> _INFORMATION SHOWN_
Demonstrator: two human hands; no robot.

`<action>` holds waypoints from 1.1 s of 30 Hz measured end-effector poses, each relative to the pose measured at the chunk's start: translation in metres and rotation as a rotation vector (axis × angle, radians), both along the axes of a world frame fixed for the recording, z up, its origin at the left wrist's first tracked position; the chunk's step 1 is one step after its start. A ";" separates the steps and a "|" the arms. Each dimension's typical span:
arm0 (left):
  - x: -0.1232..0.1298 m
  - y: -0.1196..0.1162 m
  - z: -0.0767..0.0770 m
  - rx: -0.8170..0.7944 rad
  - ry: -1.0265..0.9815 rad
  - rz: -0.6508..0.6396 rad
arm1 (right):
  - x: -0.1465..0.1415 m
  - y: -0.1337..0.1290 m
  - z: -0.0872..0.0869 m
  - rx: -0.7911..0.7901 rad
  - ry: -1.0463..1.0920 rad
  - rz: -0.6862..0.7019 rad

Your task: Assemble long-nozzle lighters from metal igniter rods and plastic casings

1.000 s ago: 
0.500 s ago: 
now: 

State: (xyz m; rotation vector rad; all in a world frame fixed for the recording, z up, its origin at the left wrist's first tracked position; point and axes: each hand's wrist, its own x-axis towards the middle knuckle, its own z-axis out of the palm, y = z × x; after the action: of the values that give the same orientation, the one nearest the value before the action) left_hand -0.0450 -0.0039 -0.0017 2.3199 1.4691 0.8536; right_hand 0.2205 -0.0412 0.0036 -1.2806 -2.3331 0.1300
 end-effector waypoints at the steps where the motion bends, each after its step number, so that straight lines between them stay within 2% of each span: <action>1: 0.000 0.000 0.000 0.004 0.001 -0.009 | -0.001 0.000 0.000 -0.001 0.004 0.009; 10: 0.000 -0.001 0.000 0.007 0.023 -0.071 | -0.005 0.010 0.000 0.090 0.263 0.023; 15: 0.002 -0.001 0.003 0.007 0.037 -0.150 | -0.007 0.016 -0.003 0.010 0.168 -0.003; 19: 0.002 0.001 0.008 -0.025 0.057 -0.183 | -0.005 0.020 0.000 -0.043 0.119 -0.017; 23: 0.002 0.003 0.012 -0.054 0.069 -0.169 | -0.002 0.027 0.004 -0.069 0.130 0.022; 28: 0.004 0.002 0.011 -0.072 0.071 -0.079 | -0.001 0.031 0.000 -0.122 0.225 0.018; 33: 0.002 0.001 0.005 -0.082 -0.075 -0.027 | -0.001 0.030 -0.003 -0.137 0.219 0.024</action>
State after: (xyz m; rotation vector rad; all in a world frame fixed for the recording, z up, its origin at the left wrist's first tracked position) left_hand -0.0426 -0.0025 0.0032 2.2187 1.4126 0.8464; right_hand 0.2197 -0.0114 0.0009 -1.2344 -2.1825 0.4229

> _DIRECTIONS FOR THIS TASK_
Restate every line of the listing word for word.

> _YOUR RESPONSE_
Demonstrator: two human hands; no robot.

`<action>` holds waypoints from 1.1 s of 30 Hz measured end-effector poses, each relative to the pose measured at the chunk's start: translation in metres and rotation as a rotation vector (axis × angle, radians), both along the axes of a world frame fixed for the recording, z up, its origin at the left wrist's first tracked position; the chunk's step 1 is one step after its start. A ";" separates the steps and a "|" the arms. Each dimension's typical span:
arm0 (left):
  - x: -0.1232..0.1298 m
  - y: -0.1196..0.1162 m
  - z: -0.0767..0.0770 m
  - rx: -0.8170..0.7944 rad
  - ry: -1.0265..0.9815 rad
  - rz: -0.6508..0.6396 rad
arm1 (right):
  - x: -0.1465..0.1415 m
  - y: -0.1337..0.1290 m
  - z: -0.0872..0.0869 m
  - rx: -0.7911..0.7901 rad
  - ry: -1.0463..1.0920 rad
  - rz: -0.6862..0.7019 rad

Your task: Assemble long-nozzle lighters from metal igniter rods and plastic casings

1.000 s ago: 
0.500 s ago: 
now: 

State: (xyz m; rotation vector rad; all in a world frame fixed for the recording, z up, its origin at the left wrist's first tracked position; point and axes: each hand's wrist, its own x-axis towards the middle knuckle, its own z-axis out of the palm, y = z × x; after the action: of the values that give the same orientation, the one nearest the value before the action) left_hand -0.0450 -0.0039 -0.0017 2.3199 1.4691 0.8536; right_hand 0.2205 -0.0412 0.0036 -1.2806 -2.3331 0.1300
 end-effector waypoints at the steps where the motion bends, each after its step number, so that straight lines between them stay within 2% of each span: <action>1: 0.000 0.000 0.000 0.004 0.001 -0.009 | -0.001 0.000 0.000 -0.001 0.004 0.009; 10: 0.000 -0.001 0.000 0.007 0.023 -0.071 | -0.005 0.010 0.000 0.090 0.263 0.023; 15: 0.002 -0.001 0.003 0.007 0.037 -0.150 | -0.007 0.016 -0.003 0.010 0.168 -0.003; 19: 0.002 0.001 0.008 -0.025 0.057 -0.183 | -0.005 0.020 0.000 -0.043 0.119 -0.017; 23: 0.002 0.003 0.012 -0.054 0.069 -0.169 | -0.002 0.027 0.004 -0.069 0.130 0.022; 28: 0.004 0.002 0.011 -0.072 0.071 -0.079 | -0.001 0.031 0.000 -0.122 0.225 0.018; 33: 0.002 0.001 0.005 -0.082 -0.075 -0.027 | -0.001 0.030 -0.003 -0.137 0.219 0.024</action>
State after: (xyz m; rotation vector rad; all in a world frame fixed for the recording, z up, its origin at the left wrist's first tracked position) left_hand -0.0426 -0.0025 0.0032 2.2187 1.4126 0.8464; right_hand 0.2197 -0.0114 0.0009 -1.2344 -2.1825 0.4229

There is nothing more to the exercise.